*Task details*: Pick out each line of the records in which the word "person" appears.

Source data:
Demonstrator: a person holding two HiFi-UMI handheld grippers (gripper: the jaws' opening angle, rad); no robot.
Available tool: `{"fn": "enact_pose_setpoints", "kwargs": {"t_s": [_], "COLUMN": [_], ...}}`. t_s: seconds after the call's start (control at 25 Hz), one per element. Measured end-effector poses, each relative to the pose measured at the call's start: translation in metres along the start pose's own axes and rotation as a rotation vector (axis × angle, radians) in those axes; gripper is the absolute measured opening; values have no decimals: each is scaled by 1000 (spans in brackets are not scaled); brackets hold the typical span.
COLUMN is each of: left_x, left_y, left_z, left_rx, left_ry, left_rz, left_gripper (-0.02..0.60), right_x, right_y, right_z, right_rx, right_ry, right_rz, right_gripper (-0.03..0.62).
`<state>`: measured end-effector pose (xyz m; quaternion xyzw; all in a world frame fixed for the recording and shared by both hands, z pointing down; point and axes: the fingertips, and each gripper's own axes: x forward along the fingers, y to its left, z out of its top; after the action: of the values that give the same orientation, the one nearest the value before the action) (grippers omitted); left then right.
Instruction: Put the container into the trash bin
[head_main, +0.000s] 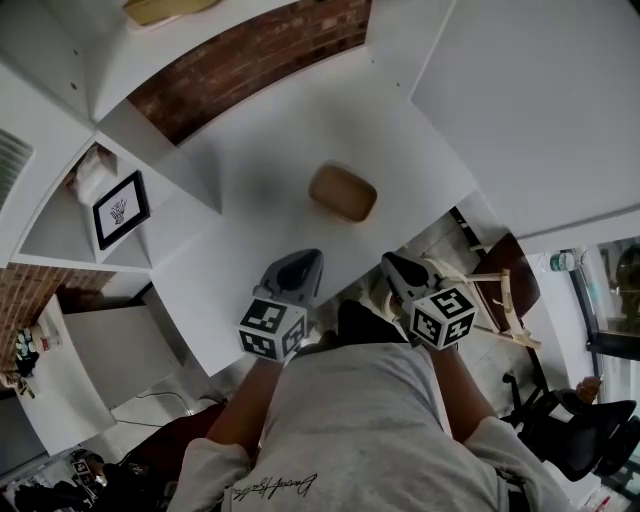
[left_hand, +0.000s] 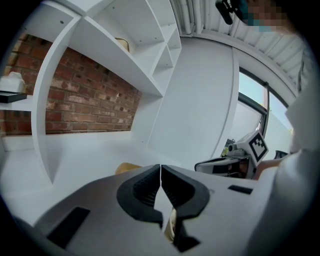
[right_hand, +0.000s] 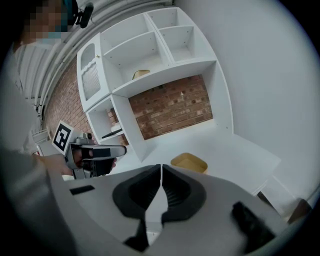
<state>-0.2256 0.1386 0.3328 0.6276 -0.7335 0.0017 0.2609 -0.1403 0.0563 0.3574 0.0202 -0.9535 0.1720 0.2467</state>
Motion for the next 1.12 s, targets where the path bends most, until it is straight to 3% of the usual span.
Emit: {"fn": "enact_pose_setpoints", "kwargs": {"t_s": [1.12], "left_x": [94], "left_y": [40], "left_z": [27], "left_rx": [-10], "left_ry": [64], "left_rz": [78], "left_gripper": [17], "right_x": [82], "right_y": [-103], "right_z": [38], "right_rx": [-53], "right_ry": [109], "right_rz": [49], "right_gripper": [31]}}
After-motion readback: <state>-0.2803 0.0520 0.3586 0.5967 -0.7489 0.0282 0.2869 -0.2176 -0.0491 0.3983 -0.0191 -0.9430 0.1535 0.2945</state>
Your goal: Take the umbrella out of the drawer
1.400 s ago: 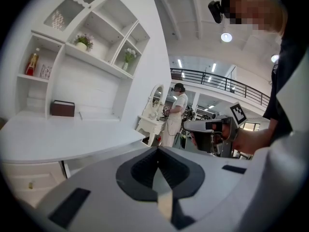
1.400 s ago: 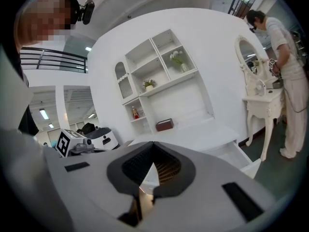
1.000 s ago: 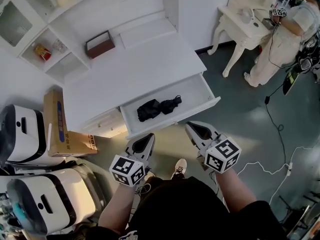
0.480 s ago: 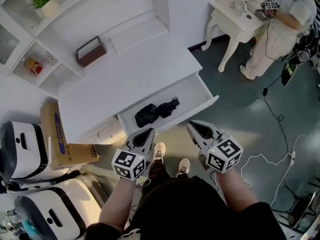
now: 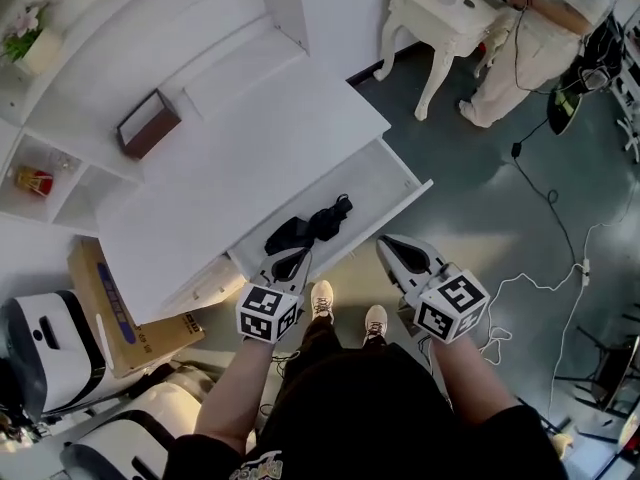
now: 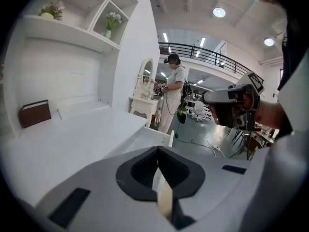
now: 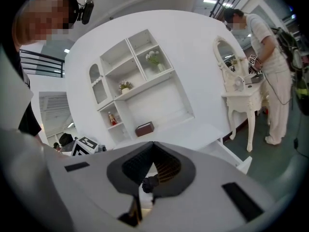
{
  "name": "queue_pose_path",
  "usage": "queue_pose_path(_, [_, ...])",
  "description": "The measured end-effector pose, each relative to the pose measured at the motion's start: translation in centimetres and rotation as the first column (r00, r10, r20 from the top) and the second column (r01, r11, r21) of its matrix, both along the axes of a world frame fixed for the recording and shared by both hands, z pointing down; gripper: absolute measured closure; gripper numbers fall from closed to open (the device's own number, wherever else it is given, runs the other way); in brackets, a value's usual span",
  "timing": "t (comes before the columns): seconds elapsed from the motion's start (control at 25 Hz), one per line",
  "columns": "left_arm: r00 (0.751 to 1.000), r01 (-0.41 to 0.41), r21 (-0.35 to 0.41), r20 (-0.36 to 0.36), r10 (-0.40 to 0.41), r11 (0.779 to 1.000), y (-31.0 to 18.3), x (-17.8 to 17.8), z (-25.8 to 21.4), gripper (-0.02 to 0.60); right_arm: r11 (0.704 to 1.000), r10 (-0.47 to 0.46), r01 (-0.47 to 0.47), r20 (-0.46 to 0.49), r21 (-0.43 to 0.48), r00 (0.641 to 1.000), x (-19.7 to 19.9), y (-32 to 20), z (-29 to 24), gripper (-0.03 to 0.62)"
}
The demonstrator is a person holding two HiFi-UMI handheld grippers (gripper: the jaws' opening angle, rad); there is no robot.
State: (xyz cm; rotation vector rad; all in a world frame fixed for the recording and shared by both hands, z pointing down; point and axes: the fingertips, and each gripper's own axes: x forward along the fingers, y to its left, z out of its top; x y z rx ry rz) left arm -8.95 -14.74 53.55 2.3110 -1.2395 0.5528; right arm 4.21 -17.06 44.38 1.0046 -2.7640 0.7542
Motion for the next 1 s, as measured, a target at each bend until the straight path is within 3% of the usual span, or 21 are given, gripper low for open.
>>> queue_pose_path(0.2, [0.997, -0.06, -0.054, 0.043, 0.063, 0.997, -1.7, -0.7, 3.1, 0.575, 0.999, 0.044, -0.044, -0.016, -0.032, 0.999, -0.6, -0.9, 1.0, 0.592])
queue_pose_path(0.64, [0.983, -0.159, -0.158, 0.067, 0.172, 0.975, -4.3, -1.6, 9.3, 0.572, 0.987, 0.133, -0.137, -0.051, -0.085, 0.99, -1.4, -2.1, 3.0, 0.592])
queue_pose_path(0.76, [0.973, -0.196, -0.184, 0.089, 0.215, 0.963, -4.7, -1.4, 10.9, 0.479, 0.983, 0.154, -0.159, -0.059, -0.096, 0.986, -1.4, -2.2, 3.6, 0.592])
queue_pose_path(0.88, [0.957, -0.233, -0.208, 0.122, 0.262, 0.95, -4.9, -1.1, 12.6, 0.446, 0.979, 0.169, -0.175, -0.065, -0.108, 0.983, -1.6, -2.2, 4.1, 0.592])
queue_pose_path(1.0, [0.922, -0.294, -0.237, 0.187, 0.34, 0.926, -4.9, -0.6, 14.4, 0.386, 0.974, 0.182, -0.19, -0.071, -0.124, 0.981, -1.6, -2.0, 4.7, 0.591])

*Answer to the exercise*:
Demonstrator: a person holding two HiFi-UMI handheld grippers (gripper: the jaws' opening angle, rad); no robot.
The demonstrator is a person holding two HiFi-UMI handheld grippers (gripper: the jaws' opening angle, rad); there is no robot.

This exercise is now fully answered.